About this task: Down to the last line, repeat the entries exactly and drop any image.

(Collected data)

──────────────────────────────

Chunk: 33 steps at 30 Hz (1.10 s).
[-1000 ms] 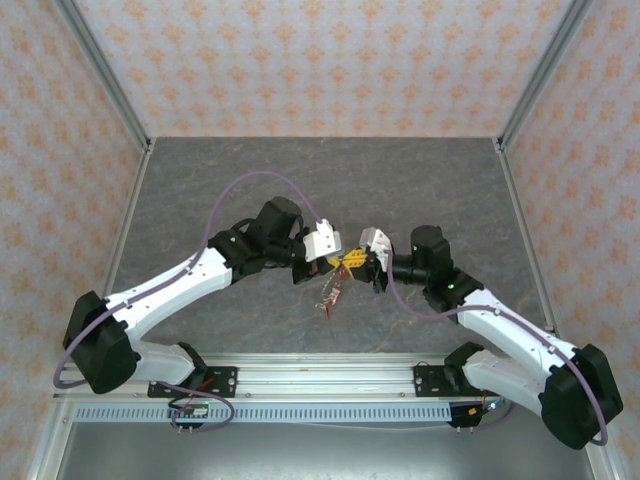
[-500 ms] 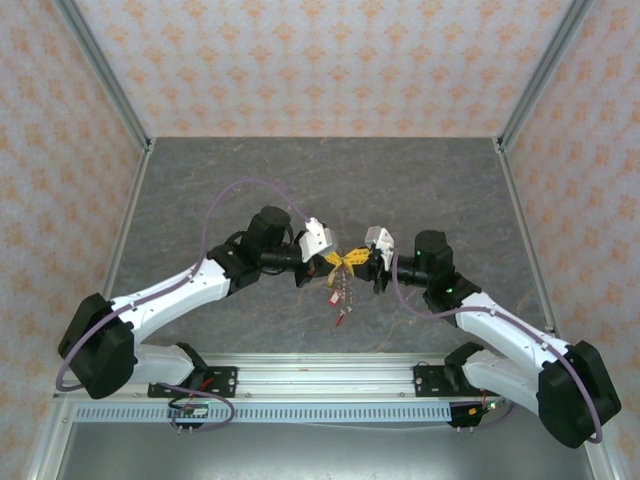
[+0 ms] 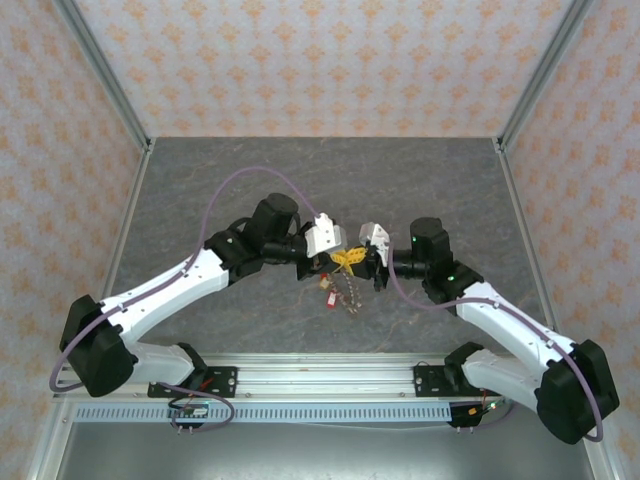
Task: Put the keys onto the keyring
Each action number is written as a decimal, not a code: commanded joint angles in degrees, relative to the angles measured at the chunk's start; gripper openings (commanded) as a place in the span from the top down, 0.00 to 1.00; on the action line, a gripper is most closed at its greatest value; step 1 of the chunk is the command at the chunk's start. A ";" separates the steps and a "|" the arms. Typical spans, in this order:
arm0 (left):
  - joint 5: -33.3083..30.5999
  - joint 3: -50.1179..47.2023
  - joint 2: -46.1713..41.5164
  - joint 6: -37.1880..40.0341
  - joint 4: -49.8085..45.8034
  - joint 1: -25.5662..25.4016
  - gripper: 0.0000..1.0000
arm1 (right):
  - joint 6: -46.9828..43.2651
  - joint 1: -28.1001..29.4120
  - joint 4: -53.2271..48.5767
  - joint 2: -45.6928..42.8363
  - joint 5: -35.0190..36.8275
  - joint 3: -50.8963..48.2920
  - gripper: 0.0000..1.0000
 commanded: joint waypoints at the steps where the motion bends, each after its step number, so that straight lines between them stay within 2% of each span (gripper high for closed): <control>1: -2.40 2.34 1.59 4.03 -8.07 -0.73 0.79 | -2.61 0.11 -0.90 -0.30 -2.44 3.05 1.00; 9: -4.97 2.25 0.40 4.85 -9.06 -0.82 0.77 | -3.05 0.15 -0.91 -0.70 -2.41 3.08 1.00; 17: -4.77 4.50 2.00 5.43 -11.45 -0.82 0.79 | -3.15 0.28 -0.29 -0.71 -3.46 3.07 1.00; 21: -4.50 6.16 3.16 5.99 -12.77 -0.82 0.86 | -3.14 0.63 -0.20 -0.80 -3.66 3.21 1.00; 29: -4.89 6.76 4.29 6.76 -14.53 -0.82 0.88 | -2.82 1.40 0.75 -1.57 -3.30 2.90 1.00; 31: -4.46 6.97 4.41 7.32 -15.28 -0.83 0.93 | -2.62 1.49 0.91 -1.76 -3.38 2.81 1.00; 32: -4.19 7.11 4.54 7.66 -15.60 -0.82 1.00 | -2.65 1.51 0.90 -1.89 -3.27 2.81 1.00; 33: -4.06 7.15 4.65 8.10 -15.85 -0.82 1.00 | -2.77 1.57 0.94 -1.98 -3.22 2.81 1.00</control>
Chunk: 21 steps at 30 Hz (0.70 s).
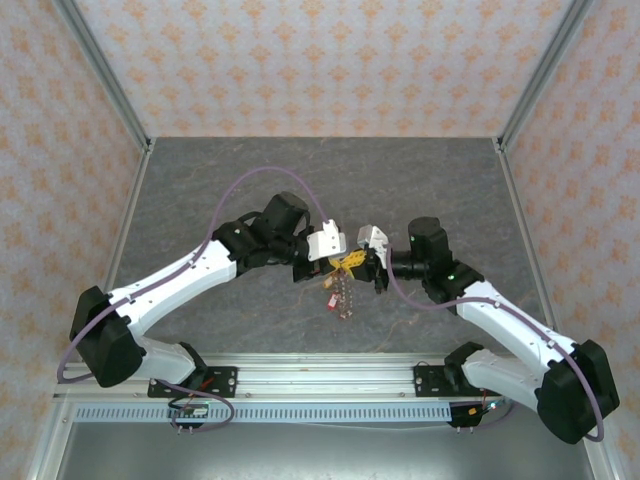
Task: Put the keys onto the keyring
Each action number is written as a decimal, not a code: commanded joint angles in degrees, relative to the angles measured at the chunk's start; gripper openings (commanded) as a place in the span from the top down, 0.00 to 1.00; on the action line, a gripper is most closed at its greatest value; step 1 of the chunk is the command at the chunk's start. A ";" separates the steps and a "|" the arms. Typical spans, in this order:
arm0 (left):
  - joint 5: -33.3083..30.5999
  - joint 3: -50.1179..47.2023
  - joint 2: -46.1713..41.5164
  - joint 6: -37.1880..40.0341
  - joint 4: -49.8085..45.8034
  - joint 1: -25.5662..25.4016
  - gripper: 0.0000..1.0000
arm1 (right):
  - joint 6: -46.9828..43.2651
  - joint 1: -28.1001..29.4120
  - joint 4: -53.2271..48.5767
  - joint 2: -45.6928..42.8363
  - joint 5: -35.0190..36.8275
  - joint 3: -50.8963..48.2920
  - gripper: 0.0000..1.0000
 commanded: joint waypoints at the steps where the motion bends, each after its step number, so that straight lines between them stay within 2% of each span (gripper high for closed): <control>1: 0.08 1.83 1.11 2.25 -2.10 -0.28 1.00 | -0.85 1.02 4.29 -2.08 -2.82 2.05 1.00; 4: 0.92 -0.45 -0.17 1.46 1.34 0.24 1.00 | -1.05 0.95 4.31 -3.35 -1.16 1.42 0.99; 7: 8.48 -5.83 -3.46 -3.11 11.50 3.09 1.00 | -0.56 0.81 3.72 -5.00 3.10 -0.48 0.89; 10: 12.95 -9.47 -6.16 -7.08 19.64 4.51 1.00 | -1.04 0.34 2.32 -4.13 3.99 -2.30 0.81; 14: 18.40 -11.44 -6.91 -8.42 24.63 5.08 1.00 | 1.56 0.35 7.08 -2.26 2.00 -4.33 0.80; 18: 19.20 -11.78 -6.44 -8.93 25.10 5.06 1.00 | 2.88 0.37 9.35 -1.94 1.66 -4.08 0.80; 21: 19.12 -12.14 -6.88 -8.97 25.20 5.12 1.00 | 2.86 0.39 8.94 -1.52 1.65 -3.60 0.90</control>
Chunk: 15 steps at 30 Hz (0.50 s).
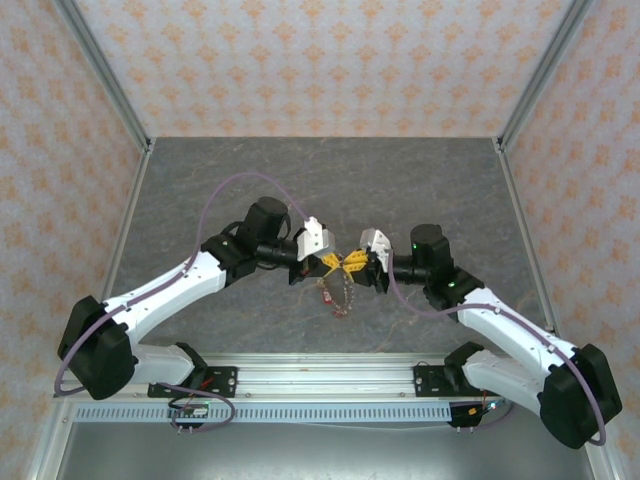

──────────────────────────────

The answer:
Chunk: 33 steps at 30 Hz (1.10 s).
[-1000 ms] 
[-500 ms] 
[+0 ms] 
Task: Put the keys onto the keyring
Each action number is written as a decimal, not a code: commanded joint angles in degrees, relative to the angles measured at the chunk's start; gripper openings (commanded) as a place in the span from the top down, 0.00 to 1.00; on the action line, a gripper is most closed at its greatest value; step 1 of the chunk is the command at the chunk's start. A ";" separates the steps and a "|" the arms. Typical spans, in this order:
arm0 (left):
  - joint 5: -33.3083..30.5999
  - joint 3: -50.1179..47.2023
  - joint 2: -46.1713..41.5164
  - joint 6: -37.1880..40.0341
  - joint 4: -49.8085..45.8034
  - joint 1: -25.5662..25.4016
  - gripper: 0.0000..1.0000
arm1 (right):
  - joint 6: -46.9828..43.2651
  - joint 1: -28.1001..29.4120
  - joint 4: -53.2271..48.5767
  - joint 2: -45.6928..42.8363
  - joint 5: -35.0190..36.8275
  - joint 3: -50.8963..48.2920
  - gripper: 0.0000..1.0000
 commanded: joint waypoints at the steps where the motion bends, each after its step number, so that straight lines between them stay within 2% of each span (gripper high for closed): <control>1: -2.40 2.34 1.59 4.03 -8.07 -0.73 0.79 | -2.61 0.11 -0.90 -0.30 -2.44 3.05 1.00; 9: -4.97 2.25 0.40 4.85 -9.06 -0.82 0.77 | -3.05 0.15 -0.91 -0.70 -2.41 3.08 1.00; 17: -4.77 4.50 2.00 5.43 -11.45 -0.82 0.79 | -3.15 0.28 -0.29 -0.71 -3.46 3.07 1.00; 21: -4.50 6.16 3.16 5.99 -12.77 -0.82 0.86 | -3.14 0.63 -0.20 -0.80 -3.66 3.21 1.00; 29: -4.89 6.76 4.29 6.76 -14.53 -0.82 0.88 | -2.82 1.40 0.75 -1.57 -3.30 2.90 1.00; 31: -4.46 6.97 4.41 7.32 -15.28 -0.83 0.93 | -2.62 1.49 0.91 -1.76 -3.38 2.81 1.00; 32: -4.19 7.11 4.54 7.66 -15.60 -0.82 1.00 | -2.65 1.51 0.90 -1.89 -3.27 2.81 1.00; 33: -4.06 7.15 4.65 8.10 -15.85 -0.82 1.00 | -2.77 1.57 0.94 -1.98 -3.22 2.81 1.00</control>
Chunk: 21 steps at 30 Hz (0.70 s).
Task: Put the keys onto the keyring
Each action number is written as a decimal, not a code: commanded joint angles in degrees, relative to the angles measured at the chunk's start; gripper openings (commanded) as a place in the span from the top down, 0.00 to 1.00; on the action line, a gripper is most closed at its greatest value; step 1 of the chunk is the command at the chunk's start. A ";" separates the steps and a "|" the arms. Typical spans, in this order:
arm0 (left):
  - joint 5: -33.3083..30.5999
  - joint 3: -50.1179..47.2023
  - joint 2: -46.1713..41.5164
  - joint 6: -37.1880..40.0341
  - joint 4: -49.8085..45.8034
  - joint 1: -25.5662..25.4016
  - gripper: 0.0000..1.0000
arm1 (right):
  - joint 6: -46.9828..43.2651
  - joint 1: -28.1001..29.4120
  - joint 4: -53.2271..48.5767
  - joint 2: -45.6928..42.8363
  - joint 5: -35.0190..36.8275
  - joint 3: -50.8963..48.2920
  - gripper: 0.0000..1.0000
 commanded: joint waypoints at the steps where the motion bends, each after its step number, so that straight lines between them stay within 2% of each span (gripper high for closed): <control>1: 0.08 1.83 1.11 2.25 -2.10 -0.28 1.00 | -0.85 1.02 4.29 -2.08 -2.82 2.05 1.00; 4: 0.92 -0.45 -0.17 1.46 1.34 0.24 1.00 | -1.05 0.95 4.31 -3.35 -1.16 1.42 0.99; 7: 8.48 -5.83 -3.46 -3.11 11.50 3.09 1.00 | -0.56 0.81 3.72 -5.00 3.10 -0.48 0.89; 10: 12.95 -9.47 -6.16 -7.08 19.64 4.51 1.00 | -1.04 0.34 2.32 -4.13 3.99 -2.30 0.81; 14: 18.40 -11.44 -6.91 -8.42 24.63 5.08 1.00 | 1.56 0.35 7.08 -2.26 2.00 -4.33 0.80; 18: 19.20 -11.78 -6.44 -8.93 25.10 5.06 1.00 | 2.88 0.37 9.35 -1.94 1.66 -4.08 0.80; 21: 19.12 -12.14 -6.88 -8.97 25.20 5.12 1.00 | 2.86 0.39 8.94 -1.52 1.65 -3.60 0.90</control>
Chunk: 15 steps at 30 Hz (0.50 s).

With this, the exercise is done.